17.
‘Luister Harry, wil jij dat doen? Ik word niet voor die zaak vergoed. Heb er zelfs niks mee te maken!’ Met zakenmensen kon hij zonder schroom over geld praten.
Maar Harry hield zich op de vlakte. Hij mompelde iets en legde in. Joseph keerde terug aan tafel. Terwijl hij zijn ei verder afpelde, wachtte hij op Isabelles reactie. Die kwam pas toen hij zijn eerste hap nam en haar enigszins noodgedwongen aankeek.
‘Waarom heb je me dat niet eerder verteld, Jos?’
Het ontging hem niet dat zij moeite had zich te beheersen. ‘Ik vreesde dat het weer dwaas zou klinken!’
‘Sorry Jos, ik trek mijn woorden in. Ik ben dom! Ik ben mislukt; niet jij!’ klonk het ootmoedig.

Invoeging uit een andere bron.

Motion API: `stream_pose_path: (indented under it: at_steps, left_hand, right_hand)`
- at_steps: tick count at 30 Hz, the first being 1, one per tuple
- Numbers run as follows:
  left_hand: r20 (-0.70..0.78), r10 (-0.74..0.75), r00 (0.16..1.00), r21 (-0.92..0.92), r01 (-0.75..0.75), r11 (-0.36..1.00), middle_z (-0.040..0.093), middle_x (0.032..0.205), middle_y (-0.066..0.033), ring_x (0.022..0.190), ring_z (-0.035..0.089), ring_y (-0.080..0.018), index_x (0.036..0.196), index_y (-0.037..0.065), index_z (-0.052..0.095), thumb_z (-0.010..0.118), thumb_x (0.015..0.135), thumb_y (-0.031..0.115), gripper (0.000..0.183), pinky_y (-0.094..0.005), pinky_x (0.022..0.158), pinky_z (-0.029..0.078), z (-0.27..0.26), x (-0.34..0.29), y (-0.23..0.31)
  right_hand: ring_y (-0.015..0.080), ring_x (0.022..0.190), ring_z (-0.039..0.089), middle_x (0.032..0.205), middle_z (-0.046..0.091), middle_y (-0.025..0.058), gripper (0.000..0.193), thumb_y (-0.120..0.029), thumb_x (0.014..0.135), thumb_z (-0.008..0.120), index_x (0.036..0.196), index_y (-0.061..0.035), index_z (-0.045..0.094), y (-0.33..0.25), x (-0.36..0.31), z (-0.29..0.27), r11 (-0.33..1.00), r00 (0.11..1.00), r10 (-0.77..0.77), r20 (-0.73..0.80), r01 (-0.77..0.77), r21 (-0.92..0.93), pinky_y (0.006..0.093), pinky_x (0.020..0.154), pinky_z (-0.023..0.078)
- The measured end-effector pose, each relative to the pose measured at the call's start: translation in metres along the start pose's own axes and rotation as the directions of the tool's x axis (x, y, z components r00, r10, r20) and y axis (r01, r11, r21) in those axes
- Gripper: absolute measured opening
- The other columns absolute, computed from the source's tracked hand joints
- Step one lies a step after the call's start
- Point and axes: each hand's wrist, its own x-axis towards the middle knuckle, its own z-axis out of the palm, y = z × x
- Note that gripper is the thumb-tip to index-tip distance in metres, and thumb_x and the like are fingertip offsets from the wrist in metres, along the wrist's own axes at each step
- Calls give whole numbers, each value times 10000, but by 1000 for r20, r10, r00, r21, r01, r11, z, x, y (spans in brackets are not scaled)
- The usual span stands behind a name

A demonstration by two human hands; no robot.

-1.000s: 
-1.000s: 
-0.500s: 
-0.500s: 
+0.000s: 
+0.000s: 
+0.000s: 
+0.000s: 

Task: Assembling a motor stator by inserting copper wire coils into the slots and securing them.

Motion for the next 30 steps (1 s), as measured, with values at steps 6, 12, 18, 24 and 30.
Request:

Dat ze zover zou gaan, vond Joseph onnodig. Hij legde zijn hand op de hare: een teder gebaar. Zodra zijn mond leeg was, zei hij: ‘In het leven kan het al eens tegenzitten. Soms raakt een mens ontmoedigd. Maar we moeten ons niks lelijks in het hoofd halen. We zijn niet dom of mislukt. Jij bent nog altijd mijn ideaal. Ik kijk met bewondering naar je. Niets meer zeggen, Belletje! Krijg ik een kop koffie?’
Isabelle stond op om naar de keuken te lopen. In het voorbijgaan greep hij haar hand, trok haar op zijn knieën voor een knuffel. Joseph was het zoete moment dankbaar. ‘Wat een weelde!’ fluisterde hij met het gezicht in de malse vouw tussen haar hals en schouder. Hij snoof de zachte geur op van haar make-up. ‘Slaapt Harold nog?’ Op hetzelfde moment rinkelde alweer de telefoon.
Aanvankelijk scheen Isabelle vastbesloten zich niets van het hinderlijke geluid aan te trekken, maar het signaal bleef aanhouden. ‘Dat zal Bettine zijn!’ Zij veerde recht, sloot de deur en kwam niet terug.
De zon scheen langs het geopende venster op het aanrecht in de keuken. De weelderige overvloed in de bakken met geraniums gaf een feestelijke indruk. Achter hem kwam Harold op zachte voet naar binnen. ‘Hé, wat mooi weer!’
‘Ja, voor wie vakantie heeft, kan het niet beter!’ Voor zijn zoon prima dus. Maar zelf leed Joseph onder de hitte. Ondanks zijn voornemen om van de zaak Derycke af te blijven, dacht hij aan niks anders. Hij legde zijn snee brood terug in het mandje, schoof zijn kop thee opzij.
‘Geen eetlust, Pa?’
‘Ik geloof dat ik onwel word.’
‘Ik zie het. Het zweet staat in druppels op je voorhoofd. Waarom knoop je die benauwende das niet los? Waarom draag je niet gewoon een T-shirt, een lichte, katoenen broek en sandalen, zoals ik? Je moet met de tijd mee, Pa. De tijd van Philip Marlowe, de tijd dat alle detectives een keurig wit hemd, das en hoed droegen, is voorbij. Beter om er minder opvallend uit te zien.’